Gotcha! Building An Application "Backbone"By Sean Gallagher | Posted 2003-04-01 Print
Did you know that:
Before you can get where you're going, you have to know where you are
The first step to building a means of instantly sharing all information anywhere in your company, like Delta Air Lines' Delta Nervous System, is knowing which applications and databases are already tied together. "Most people don't even know what they've got," says Kristin Weller, webMethods' executive vice president in charge of product development.
Among the items a company must get a handle on: what connections already exist between applications; how applications connect to mainframes or servers; how applications communicate with databases; what programming interfaces exist to communicate with the applications; and what documentation explains any of this.
"You have to nail these things down quickly to build a plan," Weller says.
You can't start putting together an integration architecture until you have a handle on what you have and what you're missing.
After you grasp that, you can start building a model for how things should link together in the future.
You'll need to do some (data) remodeling
Most big companies will find that they they've stored data in a lot of different places, in lots of different formats on lots of different systems.
But, if applications are going to communicate with all that data, there has to be a common way of getting at it.
"Your definition of very basic concepts may be very different from one database to the next," Weller says.
For example, Delta had several different types of customer records, all individually formatted, sitting in its reservation, ticketing and flight-information databases. "Delta might have had 35 different types of customer records across its applications," says Charlie Feld, who, during his stint as Delta chief information officer, oversaw the development of the Delta Nervous System.
The way to get all the applications talking is by creating a single "data model." The model describes how information is stored in a database and is then used to determine a common format in which the data can be sent from one system to the next. For instance, if a flight is canceled, the data model will spell out how the canceled flight's passenger, gate and aircraft information is sent around Delta's operations.
Without a backbone, your integration won't stand up
Often, applications and databases tend to be connected by lots of adapters—software that directly connects two specific applications together. But that quickly creates an unmanageable tangle of software and traffic.
"We have 160 applications. Every application has to talk to every other application," says Dan Gallaher, information technology director for Jefferson County, Colo. To get every application talking to every other application, Gallaher figured he'd have to set up almost 13,000 adapters. (In a set of 160 applications, each application would have to connect to the 159 other applications—for 25,440 individual connections and 12,720 pairs). "We looked at this and said, 'Guys, this is going to be impossible. We're going to spend the rest of our lives doing this and maintaining it.'"
Not only would it be difficult to code and maintain that much software successfully, but having that many applications talking directly to each other would create a great deal of excess network traffic, as the same information required by multiple applications is re-broadcast from the source. If every application were calling directly to every other application, it would create a huge traffic jam.
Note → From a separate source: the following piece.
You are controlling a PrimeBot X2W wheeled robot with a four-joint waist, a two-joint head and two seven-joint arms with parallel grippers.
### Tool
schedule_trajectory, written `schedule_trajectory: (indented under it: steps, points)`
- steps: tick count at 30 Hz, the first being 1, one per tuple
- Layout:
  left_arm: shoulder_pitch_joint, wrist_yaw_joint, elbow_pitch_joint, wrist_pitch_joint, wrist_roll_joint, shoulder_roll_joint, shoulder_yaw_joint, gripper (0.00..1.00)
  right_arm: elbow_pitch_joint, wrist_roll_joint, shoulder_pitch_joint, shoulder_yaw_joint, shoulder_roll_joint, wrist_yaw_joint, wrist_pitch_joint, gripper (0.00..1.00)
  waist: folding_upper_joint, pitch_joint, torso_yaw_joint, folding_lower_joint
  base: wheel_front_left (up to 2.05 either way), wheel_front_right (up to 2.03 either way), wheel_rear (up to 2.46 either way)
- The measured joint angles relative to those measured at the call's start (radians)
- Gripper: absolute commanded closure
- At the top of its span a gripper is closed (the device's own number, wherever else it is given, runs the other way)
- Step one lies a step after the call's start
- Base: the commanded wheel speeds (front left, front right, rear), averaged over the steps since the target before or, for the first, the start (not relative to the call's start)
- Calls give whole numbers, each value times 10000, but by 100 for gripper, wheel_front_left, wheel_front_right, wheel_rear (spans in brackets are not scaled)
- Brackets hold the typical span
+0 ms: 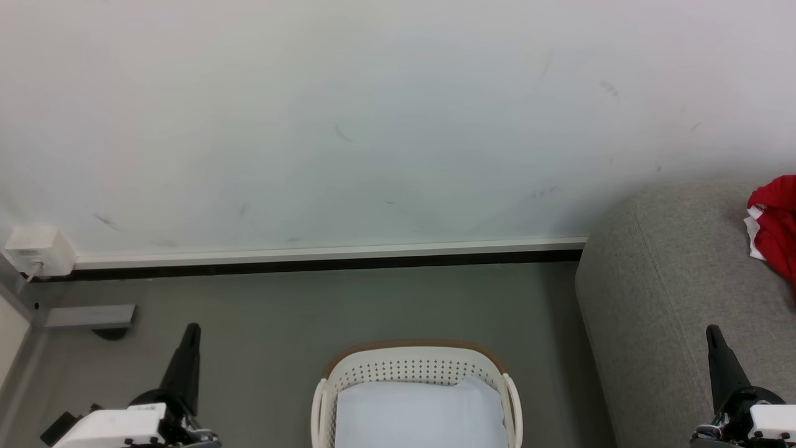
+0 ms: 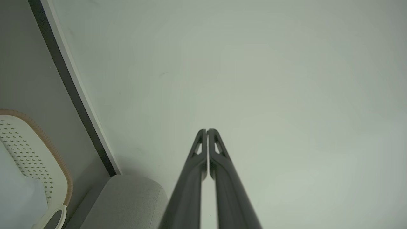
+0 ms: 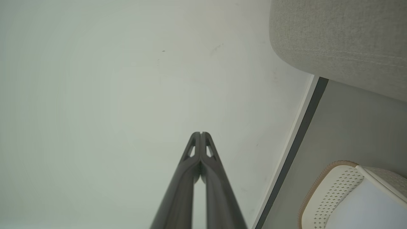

It's much better to talk to many than to just one
One way to eliminate that problem is to avoid adapters altogether. The key is to strip out new data being entered into a system and broadcast it throughout a network. Any system that's been programmed to receive a certain piece of data can then tune in to the broadcast and receive the information. Feld says, "Just hang it out there, and whatever has authorization can tune into that. It doesn't jam up the bandwidth sending it out to a million people."
The approach, called "publish and subscribe messaging," works much like pay-per-view cable: applications that require information broadcast by a data source "subscribe" to that source; middleware then watches network traffic for messages from sources to which an application is subscribed, and alerts the application when a message is received. Delta uses messaging middleware from Tibco, for instance. Jefferson County, Colo., uses software built with BEA's WebLogic application server and the Java Messaging Service.